**Task goal:**
Check every line of the data below for "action". Copy each one that has it.

* * * * *

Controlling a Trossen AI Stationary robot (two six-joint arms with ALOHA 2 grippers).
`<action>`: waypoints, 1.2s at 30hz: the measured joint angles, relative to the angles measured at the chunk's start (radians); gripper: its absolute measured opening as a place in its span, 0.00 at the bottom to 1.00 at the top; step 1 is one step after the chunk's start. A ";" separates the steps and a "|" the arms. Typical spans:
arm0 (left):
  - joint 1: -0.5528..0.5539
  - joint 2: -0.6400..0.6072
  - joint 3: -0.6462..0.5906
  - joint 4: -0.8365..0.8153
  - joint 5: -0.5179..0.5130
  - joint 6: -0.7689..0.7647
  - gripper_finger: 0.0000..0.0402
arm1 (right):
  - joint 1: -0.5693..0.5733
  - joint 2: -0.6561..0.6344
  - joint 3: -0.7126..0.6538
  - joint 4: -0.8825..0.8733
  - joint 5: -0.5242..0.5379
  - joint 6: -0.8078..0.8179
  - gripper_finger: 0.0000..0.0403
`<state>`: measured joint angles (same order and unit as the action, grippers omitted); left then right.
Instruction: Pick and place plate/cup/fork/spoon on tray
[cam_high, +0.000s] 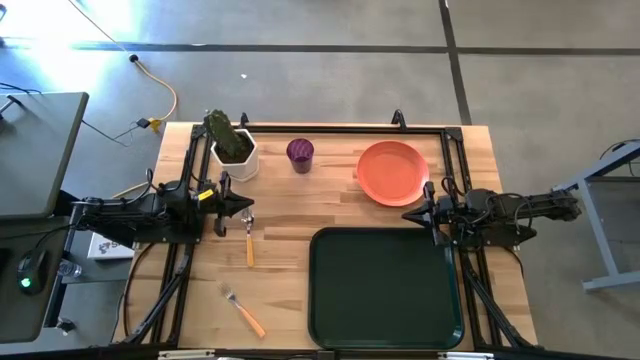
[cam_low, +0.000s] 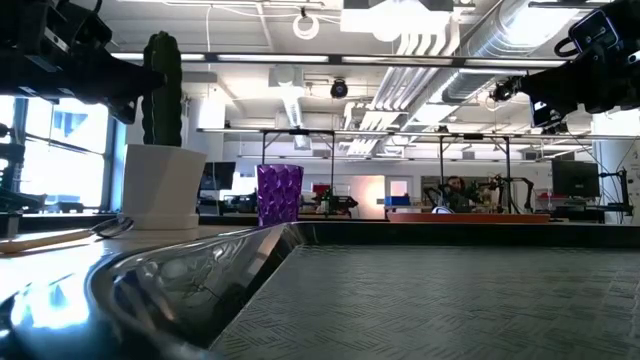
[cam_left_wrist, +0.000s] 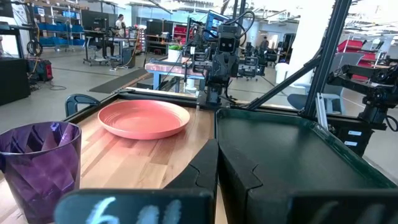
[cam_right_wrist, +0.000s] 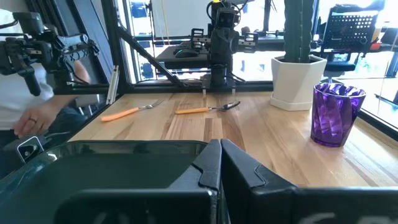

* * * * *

**Final answer:**
`<action>`: waypoints, 1.2s at 30hz: the measured joint angles, relative to the angles measured at the chunk's start (radians); gripper: its absolute measured opening as a place in its span, 0.00 at the bottom to 1.00 at the top; step 1 is one step after the chunk's start. A ";" separates the steps and a "|" the arms. Typical spans:
`<state>`: measured joint angles (same order and unit as the action, grippers omitted); left then right.

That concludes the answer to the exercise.